Conduct That Violates Unfair Insurance Practices Act May Be Actionable Under Unfair Competition Law Despite Moradi-Shalal Restriction

On Aug. 1, the California Supreme Court held that an insured may state a cause of action against an insurer under the Unfair Competition Law (UCL) for conduct that violates the Unfair Insurance Practices Act (UIPA) despite the bar against private actions under the UIPA itself.  The Supreme Court’s holding in Zhang v. Superior Court, Opinion No. S178542, resolved a split on the issue among the state’s intermediate appellate courts. 

Yanting Zhang sued her insurer, California Capital Insurance Co., over coverage for and the handling of a fire loss claim.  Zhang alleged causes of action for breach of contract, breach of the implied covenant of good faith and fair dealing, and violation of the UCL.  In the UCL claim, Zhang alleged California Capital had “engaged in unfair, deceptive, untrue, and/or misleading advertising” by promising to pay claims with no intention of paying the true value of the covered claims.  Zhang also alleged several bad-faith practices by California Capital including unreasonable delays causing deterioration of the insured property; withholding of policy benefits; refusal to consider cost estimates; misinforming her as to the right to an appraisal; and falsely telling Zhang’s mortgage holder that Zhang did not intend to repair the property, resulting in foreclosure proceedings.

The trial court sustained California Capital’s demurrer on the UCL cause of action finding it was an impermissible attempt to plead around the bar against private actions under the UIPA pursuant to Moradi-Shalal v.

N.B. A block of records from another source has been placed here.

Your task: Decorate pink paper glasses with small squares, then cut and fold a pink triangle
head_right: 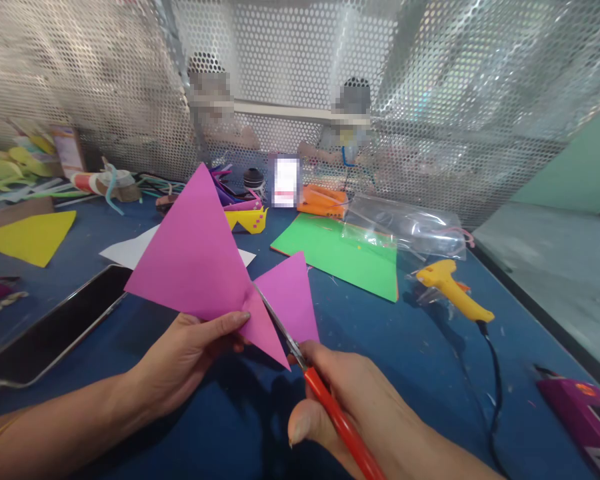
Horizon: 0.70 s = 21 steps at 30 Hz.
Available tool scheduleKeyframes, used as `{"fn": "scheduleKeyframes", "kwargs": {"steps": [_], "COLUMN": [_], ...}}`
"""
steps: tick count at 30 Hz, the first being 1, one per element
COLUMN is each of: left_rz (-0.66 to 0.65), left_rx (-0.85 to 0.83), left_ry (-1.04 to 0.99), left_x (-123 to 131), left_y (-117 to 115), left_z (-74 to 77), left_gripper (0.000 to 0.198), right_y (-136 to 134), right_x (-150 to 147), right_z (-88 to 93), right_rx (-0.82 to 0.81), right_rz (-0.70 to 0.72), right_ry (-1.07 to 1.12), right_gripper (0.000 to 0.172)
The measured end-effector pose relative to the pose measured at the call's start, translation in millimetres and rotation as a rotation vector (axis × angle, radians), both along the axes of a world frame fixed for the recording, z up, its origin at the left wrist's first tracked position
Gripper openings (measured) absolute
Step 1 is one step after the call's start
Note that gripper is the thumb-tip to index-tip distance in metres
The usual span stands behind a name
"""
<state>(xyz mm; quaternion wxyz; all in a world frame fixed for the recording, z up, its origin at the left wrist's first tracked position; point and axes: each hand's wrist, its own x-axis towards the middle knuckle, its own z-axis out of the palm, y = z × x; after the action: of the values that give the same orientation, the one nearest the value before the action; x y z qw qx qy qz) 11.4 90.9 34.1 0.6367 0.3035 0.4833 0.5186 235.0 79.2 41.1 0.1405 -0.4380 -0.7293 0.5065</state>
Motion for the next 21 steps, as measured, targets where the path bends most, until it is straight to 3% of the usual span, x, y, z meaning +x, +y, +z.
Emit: {"fn": "scheduleKeyframes", "kwargs": {"steps": [4,10,21], "left_rz": [-0.019,-0.032,-0.034], "left_rx": [0.007,0.003,0.002], "left_ry": [-0.004,0.001,0.015], "left_x": [0.8,0.8,0.6], "left_y": [-0.9,-1.2,-1.2], "left_z": [-3.0,-4.7,-5.1], "left_gripper": [0.016,0.013,0.012], "right_y": [-2.1,-3.9,-2.7], "right_x": [-0.5,-2.0,-9.8], "right_z": [-6.1,-15.2,-9.1], "right_rx": [-0.043,-0.116,-0.142], "right_rz": [-0.043,-0.092,-0.141], "right_ry": [0.028,0.032,0.053], "right_gripper": [0.070,0.052,0.043]}}
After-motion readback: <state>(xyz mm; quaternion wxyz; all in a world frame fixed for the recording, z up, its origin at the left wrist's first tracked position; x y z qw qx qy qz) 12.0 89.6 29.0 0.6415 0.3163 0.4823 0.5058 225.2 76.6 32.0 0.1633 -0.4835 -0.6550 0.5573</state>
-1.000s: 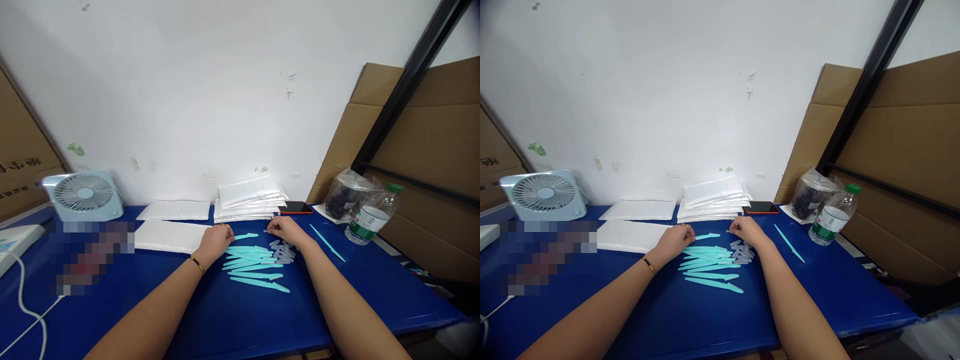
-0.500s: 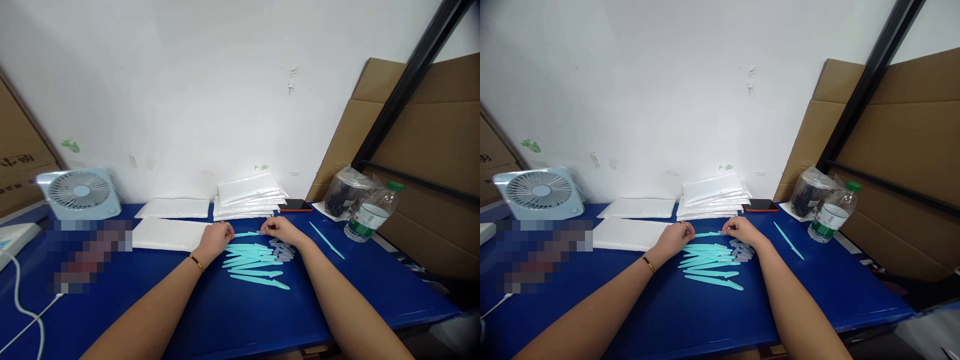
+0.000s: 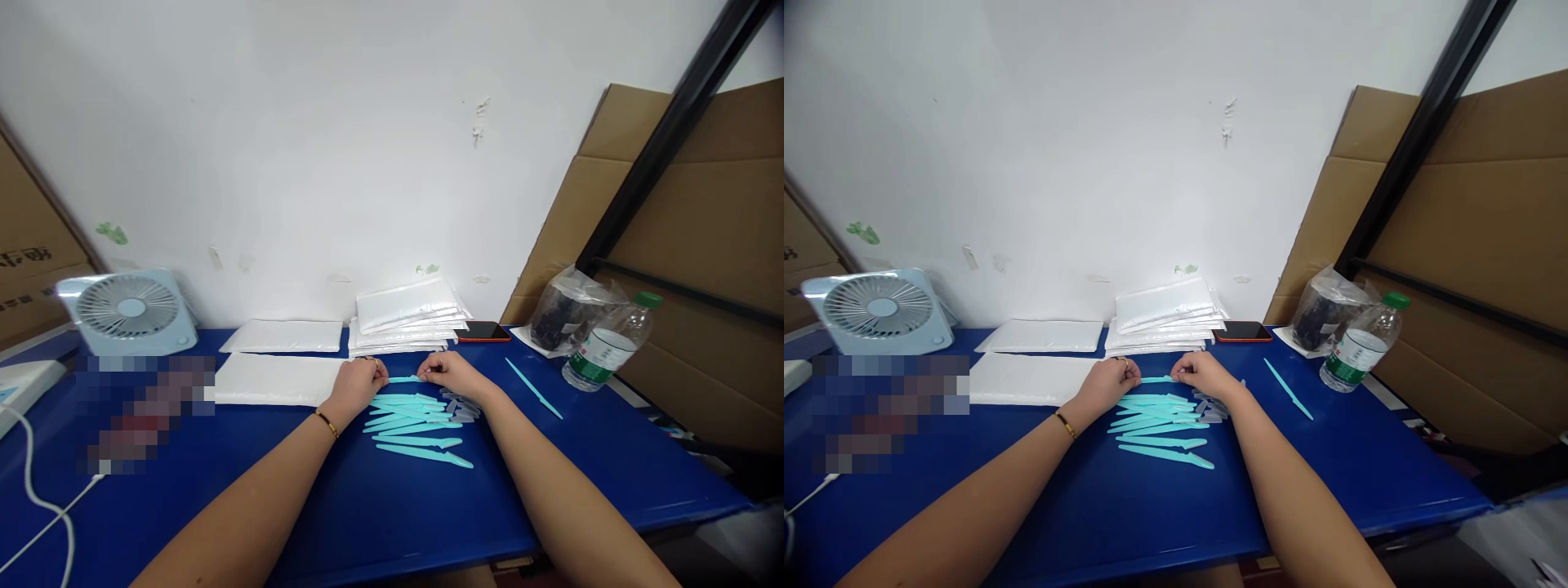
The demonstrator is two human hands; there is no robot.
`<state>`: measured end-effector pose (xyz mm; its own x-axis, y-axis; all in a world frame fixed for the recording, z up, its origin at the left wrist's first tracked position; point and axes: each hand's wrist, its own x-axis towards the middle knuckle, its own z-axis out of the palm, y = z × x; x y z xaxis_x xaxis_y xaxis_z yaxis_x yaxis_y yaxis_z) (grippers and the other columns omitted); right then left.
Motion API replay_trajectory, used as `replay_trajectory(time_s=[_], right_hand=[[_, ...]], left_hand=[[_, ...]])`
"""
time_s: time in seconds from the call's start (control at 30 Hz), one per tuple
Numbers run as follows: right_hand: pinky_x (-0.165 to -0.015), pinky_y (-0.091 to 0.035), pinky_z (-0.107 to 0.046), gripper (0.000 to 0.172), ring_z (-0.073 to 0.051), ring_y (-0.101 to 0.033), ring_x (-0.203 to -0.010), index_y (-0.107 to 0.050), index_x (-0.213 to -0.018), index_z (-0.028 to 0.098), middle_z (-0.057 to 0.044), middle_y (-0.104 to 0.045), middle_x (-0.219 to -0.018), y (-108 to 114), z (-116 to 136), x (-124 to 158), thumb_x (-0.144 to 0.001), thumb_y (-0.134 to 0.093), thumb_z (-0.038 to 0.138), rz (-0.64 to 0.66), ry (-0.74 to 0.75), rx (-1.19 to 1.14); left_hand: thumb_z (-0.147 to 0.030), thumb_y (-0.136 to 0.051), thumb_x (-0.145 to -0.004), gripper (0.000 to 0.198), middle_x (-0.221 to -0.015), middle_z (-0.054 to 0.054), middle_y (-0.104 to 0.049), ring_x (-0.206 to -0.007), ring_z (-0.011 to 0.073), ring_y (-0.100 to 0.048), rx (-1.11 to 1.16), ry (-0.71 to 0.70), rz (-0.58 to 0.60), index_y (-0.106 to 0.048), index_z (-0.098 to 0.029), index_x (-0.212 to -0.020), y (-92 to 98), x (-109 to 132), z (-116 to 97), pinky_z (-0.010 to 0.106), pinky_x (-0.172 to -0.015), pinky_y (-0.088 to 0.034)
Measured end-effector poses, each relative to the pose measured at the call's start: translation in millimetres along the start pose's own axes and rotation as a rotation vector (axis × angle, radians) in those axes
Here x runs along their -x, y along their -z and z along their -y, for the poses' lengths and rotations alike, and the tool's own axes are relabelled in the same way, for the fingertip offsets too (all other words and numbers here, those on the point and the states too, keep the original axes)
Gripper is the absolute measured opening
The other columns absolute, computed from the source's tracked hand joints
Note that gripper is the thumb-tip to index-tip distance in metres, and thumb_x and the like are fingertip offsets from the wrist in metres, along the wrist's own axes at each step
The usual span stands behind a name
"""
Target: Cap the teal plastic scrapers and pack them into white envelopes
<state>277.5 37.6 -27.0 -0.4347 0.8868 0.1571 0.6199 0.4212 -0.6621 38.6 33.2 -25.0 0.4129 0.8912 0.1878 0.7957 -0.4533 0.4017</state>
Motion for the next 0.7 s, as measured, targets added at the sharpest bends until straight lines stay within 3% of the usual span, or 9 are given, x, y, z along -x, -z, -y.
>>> replay_trajectory(time_s=[0.1, 0.2, 0.37, 0.47, 0.57, 0.7], right_hand=[[-0.066, -0.045, -0.025, 0.017, -0.015, -0.06, -0.071, -0.071, -0.082, 0.018, -0.003, -0.069, -0.081, 3.4, 0.3, 0.0, -0.075, -0.059, 0.027, -0.024, -0.028, 0.033], [-0.065, -0.045, -0.024, 0.018, -0.015, -0.06, -0.071, -0.071, -0.085, 0.019, -0.003, -0.069, -0.083, 20.2, -0.6, 9.1, -0.074, -0.061, 0.028, -0.038, -0.043, 0.075], [-0.059, -0.044, -0.023, 0.017, -0.014, -0.059, -0.065, -0.072, -0.08, 0.019, -0.003, -0.067, -0.077, 45.6, -2.4, 29.1, -0.069, -0.066, 0.031, 0.092, -0.084, 0.1], [-0.056, -0.043, -0.022, 0.017, -0.014, -0.059, -0.064, -0.073, -0.077, 0.019, -0.003, -0.067, -0.075, 43.6, -3.9, 29.7, -0.067, -0.068, 0.032, 0.111, -0.118, 0.133], [-0.056, -0.042, -0.022, 0.017, -0.014, -0.059, -0.063, -0.073, -0.077, 0.02, -0.002, -0.067, -0.071, 34.9, -4.3, 24.7, -0.069, -0.067, 0.033, 0.104, -0.122, 0.131], [-0.055, -0.041, -0.021, 0.019, -0.013, -0.058, -0.061, -0.072, -0.078, 0.02, -0.001, -0.068, -0.069, 26.9, -2.7, 21.3, -0.069, -0.066, 0.035, 0.095, -0.117, 0.126]], left_hand=[[-0.03, -0.059, -0.077, 0.011, -0.082, -0.001, -0.068, -0.08, 0.0162, -0.059, -0.021, 0.001, -0.032, -0.065, -0.022, -0.082, 0.7, -1.4, -3.0, 0.025, -0.069, -0.039], [-0.033, -0.063, -0.074, 0.019, -0.092, 0.0, -0.067, -0.088, 0.018, -0.058, 0.0, -0.047, -0.087, -0.065, -0.024, -0.09, 5.3, 1.4, -5.3, 0.026, -0.074, -0.039], [-0.035, -0.059, -0.074, 0.014, -0.082, -0.003, -0.067, -0.072, 0.0125, -0.058, 0.14, -0.131, 0.12, -0.068, -0.025, -0.077, 11.3, 8.5, -7.2, 0.021, -0.063, -0.039], [-0.034, -0.058, -0.075, 0.014, -0.075, -0.002, -0.067, -0.066, 0.0123, -0.058, 0.152, -0.069, 0.16, -0.067, -0.023, -0.074, 8.5, 8.2, -5.8, 0.021, -0.057, -0.037], [-0.035, -0.056, -0.076, 0.016, -0.071, -0.002, -0.066, -0.065, 0.013, -0.057, 0.116, -0.01, 0.113, -0.065, -0.022, -0.073, 4.2, 6.4, -3.6, 0.021, -0.054, -0.035], [-0.038, -0.054, -0.077, 0.018, -0.073, -0.003, -0.066, -0.067, 0.0129, -0.057, 0.08, -0.039, 0.046, -0.064, -0.023, -0.075, 2.7, 7.6, -2.8, 0.022, -0.056, -0.034]])
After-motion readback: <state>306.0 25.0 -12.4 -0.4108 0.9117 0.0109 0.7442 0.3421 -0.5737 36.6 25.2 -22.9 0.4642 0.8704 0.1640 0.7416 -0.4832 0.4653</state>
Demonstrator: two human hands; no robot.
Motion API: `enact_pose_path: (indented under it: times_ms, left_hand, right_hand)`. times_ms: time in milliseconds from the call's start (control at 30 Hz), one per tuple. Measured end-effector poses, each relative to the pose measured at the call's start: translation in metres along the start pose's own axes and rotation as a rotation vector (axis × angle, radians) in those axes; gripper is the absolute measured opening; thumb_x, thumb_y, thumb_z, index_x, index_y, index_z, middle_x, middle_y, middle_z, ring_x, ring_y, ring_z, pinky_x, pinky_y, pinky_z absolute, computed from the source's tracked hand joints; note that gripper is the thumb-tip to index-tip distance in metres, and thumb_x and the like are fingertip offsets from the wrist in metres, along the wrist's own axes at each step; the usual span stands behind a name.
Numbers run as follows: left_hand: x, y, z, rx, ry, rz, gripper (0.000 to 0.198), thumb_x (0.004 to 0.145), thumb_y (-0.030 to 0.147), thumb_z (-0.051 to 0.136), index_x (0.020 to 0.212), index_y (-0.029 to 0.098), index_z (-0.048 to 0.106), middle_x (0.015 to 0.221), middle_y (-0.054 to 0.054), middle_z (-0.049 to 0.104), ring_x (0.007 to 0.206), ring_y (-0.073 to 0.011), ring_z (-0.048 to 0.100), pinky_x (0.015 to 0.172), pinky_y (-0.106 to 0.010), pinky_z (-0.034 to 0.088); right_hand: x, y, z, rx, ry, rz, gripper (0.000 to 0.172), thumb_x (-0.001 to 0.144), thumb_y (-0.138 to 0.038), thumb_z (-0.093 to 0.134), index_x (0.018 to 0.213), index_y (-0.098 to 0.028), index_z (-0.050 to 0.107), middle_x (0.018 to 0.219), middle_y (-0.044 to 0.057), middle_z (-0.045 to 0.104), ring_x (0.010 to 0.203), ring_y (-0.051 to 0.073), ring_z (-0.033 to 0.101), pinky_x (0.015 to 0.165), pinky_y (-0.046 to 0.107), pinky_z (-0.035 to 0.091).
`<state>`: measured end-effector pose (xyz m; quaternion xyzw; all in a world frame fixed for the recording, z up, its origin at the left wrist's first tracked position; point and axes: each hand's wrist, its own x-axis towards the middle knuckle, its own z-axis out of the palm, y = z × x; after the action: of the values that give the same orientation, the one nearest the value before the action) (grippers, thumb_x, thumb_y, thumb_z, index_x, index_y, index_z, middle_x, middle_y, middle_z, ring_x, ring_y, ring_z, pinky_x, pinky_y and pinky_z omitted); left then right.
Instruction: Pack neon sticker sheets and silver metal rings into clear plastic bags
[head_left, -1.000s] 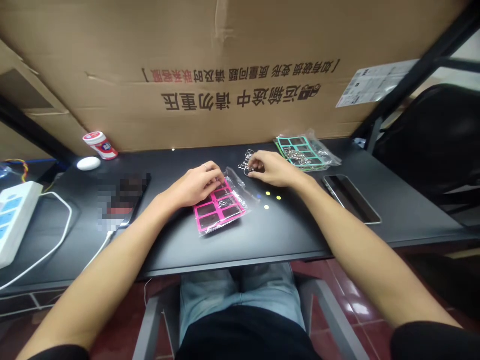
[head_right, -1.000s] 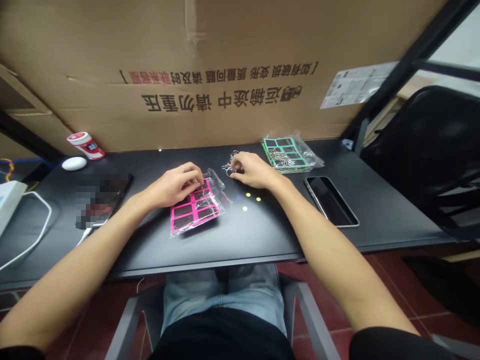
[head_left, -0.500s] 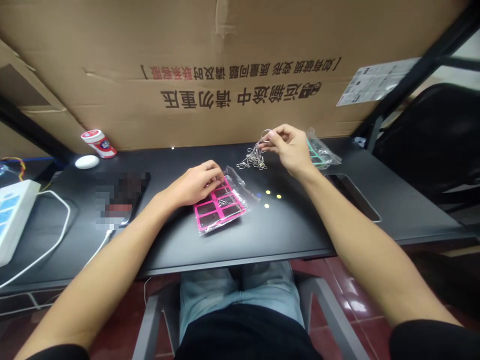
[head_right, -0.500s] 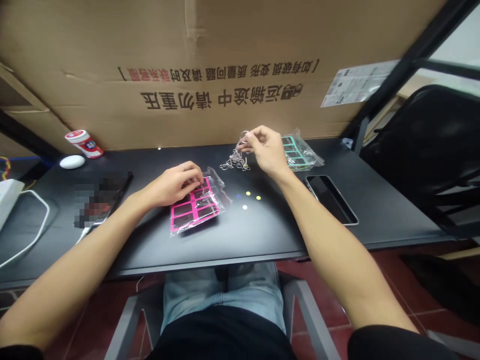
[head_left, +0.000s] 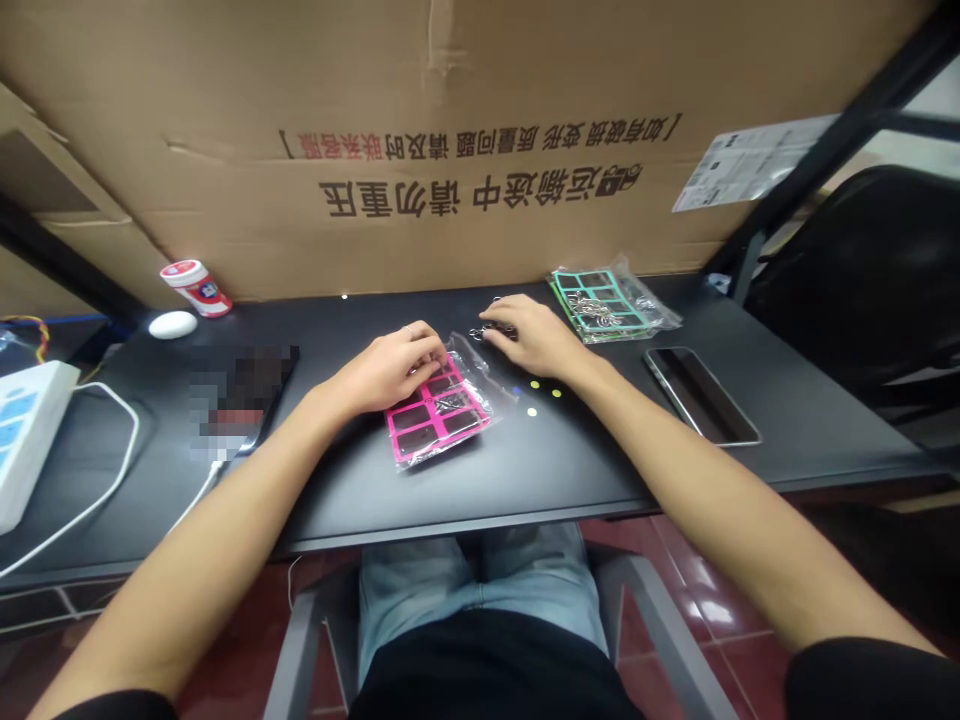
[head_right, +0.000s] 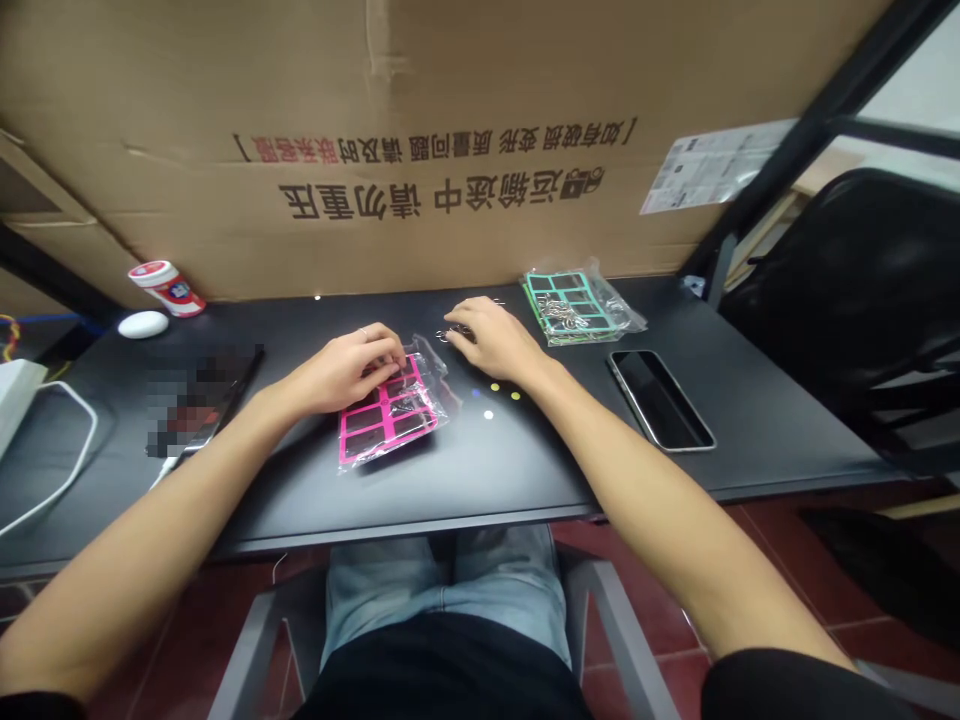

Fireman’s Fund Ins. Cos. (1988) 46 Cal. 3d 287.  The court of appeal had reversed finding the complaint sufficiently pled facts to support a UCL cause of action.  California Capital sought review from the Supreme Court, which affirmed.

The Supreme Court first noted the UCL (Cal. Bus. & Prof. Code § 17200 et seq) defines unfair competition as “any unlawful, unfair or fraudulent business practice and unfair, deceptive, untrue or misleading advertisement.”  Damages are not recoverable under the UCL, with plaintiffs limited to injunctive relief and restitution.  Proposition 64, approved in 2004, further limited private causes of action under the UCL by requiring that private plaintiffs show economic injury.  Zhang alleged economic injury in the form of premiums paid, which she claimed resulted from California Capital’s misleading advertisements.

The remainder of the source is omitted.